PROMPT:
The expected result is every entry, retyped character for character.

-- SOURCE MATERIAL follows --

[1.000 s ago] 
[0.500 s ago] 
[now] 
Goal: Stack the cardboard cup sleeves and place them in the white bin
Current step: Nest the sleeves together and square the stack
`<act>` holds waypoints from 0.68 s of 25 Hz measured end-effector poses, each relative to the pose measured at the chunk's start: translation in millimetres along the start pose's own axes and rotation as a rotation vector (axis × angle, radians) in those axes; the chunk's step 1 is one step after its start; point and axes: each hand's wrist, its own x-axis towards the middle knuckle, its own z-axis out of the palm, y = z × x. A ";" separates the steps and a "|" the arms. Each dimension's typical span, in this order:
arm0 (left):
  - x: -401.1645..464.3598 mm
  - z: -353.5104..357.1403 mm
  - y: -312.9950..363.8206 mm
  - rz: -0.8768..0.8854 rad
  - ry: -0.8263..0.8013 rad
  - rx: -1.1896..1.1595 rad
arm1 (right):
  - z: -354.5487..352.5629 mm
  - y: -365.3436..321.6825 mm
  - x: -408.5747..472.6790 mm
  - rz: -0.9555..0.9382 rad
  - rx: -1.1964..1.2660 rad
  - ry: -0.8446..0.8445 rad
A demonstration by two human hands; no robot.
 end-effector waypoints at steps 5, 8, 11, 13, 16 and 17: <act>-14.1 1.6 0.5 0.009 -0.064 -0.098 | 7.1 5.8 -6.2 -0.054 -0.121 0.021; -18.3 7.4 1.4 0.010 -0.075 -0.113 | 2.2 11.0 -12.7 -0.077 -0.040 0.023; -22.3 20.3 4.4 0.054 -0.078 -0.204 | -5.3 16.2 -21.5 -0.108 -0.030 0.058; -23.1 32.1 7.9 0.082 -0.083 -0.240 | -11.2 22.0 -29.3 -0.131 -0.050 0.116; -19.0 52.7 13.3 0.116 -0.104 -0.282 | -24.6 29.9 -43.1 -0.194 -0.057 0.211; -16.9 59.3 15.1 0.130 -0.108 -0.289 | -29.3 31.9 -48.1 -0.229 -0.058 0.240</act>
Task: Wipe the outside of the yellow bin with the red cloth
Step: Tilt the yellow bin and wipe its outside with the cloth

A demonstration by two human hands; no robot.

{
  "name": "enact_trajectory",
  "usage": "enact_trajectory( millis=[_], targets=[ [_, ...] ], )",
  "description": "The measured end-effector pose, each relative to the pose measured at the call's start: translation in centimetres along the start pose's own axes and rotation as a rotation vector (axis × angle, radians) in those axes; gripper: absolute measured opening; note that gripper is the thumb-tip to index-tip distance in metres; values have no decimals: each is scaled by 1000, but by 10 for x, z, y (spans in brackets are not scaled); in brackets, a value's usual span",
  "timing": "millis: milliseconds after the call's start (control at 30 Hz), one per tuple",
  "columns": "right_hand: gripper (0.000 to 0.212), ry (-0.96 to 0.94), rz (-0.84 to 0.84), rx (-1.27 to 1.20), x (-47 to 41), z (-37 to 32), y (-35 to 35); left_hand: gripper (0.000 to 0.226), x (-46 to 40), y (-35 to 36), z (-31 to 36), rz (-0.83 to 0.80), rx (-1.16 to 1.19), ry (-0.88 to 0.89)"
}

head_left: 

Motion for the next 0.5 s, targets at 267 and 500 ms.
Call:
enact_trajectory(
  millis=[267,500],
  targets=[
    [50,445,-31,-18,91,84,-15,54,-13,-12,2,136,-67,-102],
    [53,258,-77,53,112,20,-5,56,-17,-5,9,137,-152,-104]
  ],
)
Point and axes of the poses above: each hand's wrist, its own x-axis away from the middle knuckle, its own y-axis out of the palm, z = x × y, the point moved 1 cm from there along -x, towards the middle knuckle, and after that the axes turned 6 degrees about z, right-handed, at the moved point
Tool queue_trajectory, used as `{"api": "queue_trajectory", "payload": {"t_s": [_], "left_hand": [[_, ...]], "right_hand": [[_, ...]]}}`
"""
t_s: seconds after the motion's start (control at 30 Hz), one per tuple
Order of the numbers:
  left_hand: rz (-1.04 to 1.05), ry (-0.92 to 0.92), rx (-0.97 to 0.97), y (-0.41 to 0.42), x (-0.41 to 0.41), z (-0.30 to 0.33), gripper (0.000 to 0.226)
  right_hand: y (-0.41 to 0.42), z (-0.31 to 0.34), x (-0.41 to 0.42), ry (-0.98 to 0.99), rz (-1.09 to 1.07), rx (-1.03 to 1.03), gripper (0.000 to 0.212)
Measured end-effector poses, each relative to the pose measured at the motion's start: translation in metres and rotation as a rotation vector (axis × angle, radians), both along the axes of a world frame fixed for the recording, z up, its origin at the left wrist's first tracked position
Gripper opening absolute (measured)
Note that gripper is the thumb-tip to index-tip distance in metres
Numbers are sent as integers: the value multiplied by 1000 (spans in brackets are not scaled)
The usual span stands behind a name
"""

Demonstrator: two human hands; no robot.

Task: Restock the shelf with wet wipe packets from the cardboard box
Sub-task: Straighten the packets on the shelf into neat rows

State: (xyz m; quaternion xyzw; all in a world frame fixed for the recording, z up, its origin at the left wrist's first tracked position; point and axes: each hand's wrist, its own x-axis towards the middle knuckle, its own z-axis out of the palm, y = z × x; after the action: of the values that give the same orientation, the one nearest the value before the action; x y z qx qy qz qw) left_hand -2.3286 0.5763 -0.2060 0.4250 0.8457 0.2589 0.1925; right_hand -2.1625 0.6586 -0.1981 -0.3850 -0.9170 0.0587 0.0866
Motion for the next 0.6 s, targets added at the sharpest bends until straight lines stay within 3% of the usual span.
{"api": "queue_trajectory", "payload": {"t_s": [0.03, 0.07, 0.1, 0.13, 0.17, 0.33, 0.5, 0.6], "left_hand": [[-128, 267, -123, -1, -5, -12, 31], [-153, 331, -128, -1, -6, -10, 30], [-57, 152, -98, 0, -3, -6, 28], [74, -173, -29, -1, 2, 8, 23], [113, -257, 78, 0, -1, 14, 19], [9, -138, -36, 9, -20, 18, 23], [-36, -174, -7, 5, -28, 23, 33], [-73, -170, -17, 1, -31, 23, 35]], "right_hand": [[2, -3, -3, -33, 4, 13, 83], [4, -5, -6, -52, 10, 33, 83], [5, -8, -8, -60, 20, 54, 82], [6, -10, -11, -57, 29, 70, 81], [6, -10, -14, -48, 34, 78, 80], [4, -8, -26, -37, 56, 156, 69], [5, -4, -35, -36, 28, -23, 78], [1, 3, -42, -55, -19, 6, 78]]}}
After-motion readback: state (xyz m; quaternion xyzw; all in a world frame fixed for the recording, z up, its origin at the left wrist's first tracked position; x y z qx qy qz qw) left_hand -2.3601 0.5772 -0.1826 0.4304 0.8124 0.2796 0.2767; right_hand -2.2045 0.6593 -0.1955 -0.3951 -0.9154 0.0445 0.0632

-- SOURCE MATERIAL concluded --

ANSWER TO THIS EXERCISE:
[1.000 s ago] 
[0.500 s ago] 
[now] 
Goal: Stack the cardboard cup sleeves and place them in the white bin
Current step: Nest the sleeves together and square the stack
`<act>` holds waypoints from 0.68 s of 25 Hz measured end-effector poses, each relative to the pose measured at the chunk's start: translation in millimetres along the start pose's own axes and rotation as a rotation vector (axis × angle, radians) in those axes; the chunk's step 1 is one step after its start; point and axes: each hand's wrist, its own x-axis towards the middle knuckle, its own z-axis out of the palm, y = z × x. A ";" separates the steps and a "|" the arms. Each dimension's typical span, in this order:
arm0 (left):
  - x: -401.1645..464.3598 mm
  - z: -353.5104..357.1403 mm
  - y: -312.9950..363.8206 mm
  - rz: -0.8768..0.8854 rad
  - ry: -0.8263..0.8013 rad
  - rx: -1.1896..1.1595 rad
arm1 (right):
  - z: -354.5487..352.5629 mm
  - y: -365.3436..321.6825 mm
  - x: -408.5747..472.6790 mm
  - rz: -0.9555..0.9382 rad
  - rx: -1.1964..1.2660 rad
  - ry: -0.8446..0.8445 rad
A demonstration by two human hands; no robot.
 end-effector waypoints at steps 5, 8, 11, 13, 16 and 17: <act>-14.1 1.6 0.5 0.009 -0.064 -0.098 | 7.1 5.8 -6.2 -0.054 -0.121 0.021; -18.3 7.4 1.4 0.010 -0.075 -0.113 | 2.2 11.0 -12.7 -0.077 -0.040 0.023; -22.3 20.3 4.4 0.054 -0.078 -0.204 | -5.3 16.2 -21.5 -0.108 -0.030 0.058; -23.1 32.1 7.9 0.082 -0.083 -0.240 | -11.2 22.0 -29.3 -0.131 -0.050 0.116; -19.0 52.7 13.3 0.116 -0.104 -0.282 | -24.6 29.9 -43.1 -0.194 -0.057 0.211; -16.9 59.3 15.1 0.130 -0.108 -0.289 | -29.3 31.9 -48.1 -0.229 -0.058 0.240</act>
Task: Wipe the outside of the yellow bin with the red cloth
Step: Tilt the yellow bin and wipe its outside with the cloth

A demonstration by two human hands; no robot.

{
  "name": "enact_trajectory",
  "usage": "enact_trajectory( millis=[_], targets=[ [_, ...] ], )",
  "description": "The measured end-effector pose, each relative to the pose measured at the call's start: translation in centimetres along the start pose's own axes and rotation as a rotation vector (axis × angle, radians) in those axes; gripper: absolute measured opening; note that gripper is the thumb-tip to index-tip distance in metres; values have no decimals: each is scaled by 1000, but by 10 for x, z, y (spans in brackets are not scaled); in brackets, a value's usual span",
  "timing": "millis: milliseconds after the call's start (control at 30 Hz), one per tuple",
  "columns": "right_hand: gripper (0.000 to 0.212), ry (-0.96 to 0.94), rz (-0.84 to 0.84), rx (-1.27 to 1.20), x (-47 to 41), z (-37 to 32), y (-35 to 35); left_hand: gripper (0.000 to 0.226), x (-46 to 40), y (-35 to 36), z (-31 to 36), rz (-0.83 to 0.80), rx (-1.16 to 1.19), ry (-0.88 to 0.89)"
}

head_left: 

Motion for the next 0.5 s, targets at 267 and 500 ms.
Call:
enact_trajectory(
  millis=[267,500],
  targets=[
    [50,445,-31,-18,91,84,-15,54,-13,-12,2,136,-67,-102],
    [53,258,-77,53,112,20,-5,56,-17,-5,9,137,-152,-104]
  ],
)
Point and axes of the poses above: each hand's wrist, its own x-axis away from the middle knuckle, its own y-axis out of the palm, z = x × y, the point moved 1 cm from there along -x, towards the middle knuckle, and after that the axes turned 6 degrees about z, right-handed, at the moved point
Tool queue_trajectory, used as `{"api": "queue_trajectory", "payload": {"t_s": [_], "left_hand": [[_, ...]], "right_hand": [[_, ...]]}}`
"""
t_s: seconds after the motion's start (control at 30 Hz), one per tuple
Order of the numbers:
  left_hand: rz (-1.04 to 1.05), ry (-0.92 to 0.92), rx (-0.97 to 0.97), y (-0.41 to 0.42), x (-0.41 to 0.41), z (-0.30 to 0.33), gripper (0.000 to 0.226)
  right_hand: y (-0.41 to 0.42), z (-0.31 to 0.34), x (-0.41 to 0.42), ry (-0.98 to 0.99), rz (-1.09 to 1.07), rx (-1.03 to 1.03), gripper (0.000 to 0.212)
Measured end-effector poses, each relative to the pose measured at the motion's start: translation in metres and rotation as a rotation vector (axis × angle, radians), both along the axes of a world frame fixed for the recording, z up, its origin at the left wrist's first tracked position
Gripper opening absolute (measured)
Note that gripper is the thumb-tip to index-tip distance in metres
Numbers are sent as integers: the value multiplied by 1000 (spans in brackets are not scaled)
The usual span stands behind a name
"""

Demonstrator: two human hands; no robot.

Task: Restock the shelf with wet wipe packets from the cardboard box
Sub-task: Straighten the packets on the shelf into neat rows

State: (xyz m; quaternion xyzw; all in a world frame fixed for the recording, z up, its origin at the left wrist's first tracked position; point and axes: each hand's wrist, its own x-axis towards the middle knuckle, its own z-axis out of the palm, y = z × x; after the action: of the values that give the same orientation, the one nearest the value before the action; x y z qx qy qz qw) left_hand -2.3286 0.5763 -0.2060 0.4250 0.8457 0.2589 0.1925; right_hand -2.1625 0.6586 -0.1981 -0.3850 -0.9170 0.0587 0.0866
Motion for the next 0.6 s, targets added at the sharpest bends until straight lines stay within 3% of the usual span.
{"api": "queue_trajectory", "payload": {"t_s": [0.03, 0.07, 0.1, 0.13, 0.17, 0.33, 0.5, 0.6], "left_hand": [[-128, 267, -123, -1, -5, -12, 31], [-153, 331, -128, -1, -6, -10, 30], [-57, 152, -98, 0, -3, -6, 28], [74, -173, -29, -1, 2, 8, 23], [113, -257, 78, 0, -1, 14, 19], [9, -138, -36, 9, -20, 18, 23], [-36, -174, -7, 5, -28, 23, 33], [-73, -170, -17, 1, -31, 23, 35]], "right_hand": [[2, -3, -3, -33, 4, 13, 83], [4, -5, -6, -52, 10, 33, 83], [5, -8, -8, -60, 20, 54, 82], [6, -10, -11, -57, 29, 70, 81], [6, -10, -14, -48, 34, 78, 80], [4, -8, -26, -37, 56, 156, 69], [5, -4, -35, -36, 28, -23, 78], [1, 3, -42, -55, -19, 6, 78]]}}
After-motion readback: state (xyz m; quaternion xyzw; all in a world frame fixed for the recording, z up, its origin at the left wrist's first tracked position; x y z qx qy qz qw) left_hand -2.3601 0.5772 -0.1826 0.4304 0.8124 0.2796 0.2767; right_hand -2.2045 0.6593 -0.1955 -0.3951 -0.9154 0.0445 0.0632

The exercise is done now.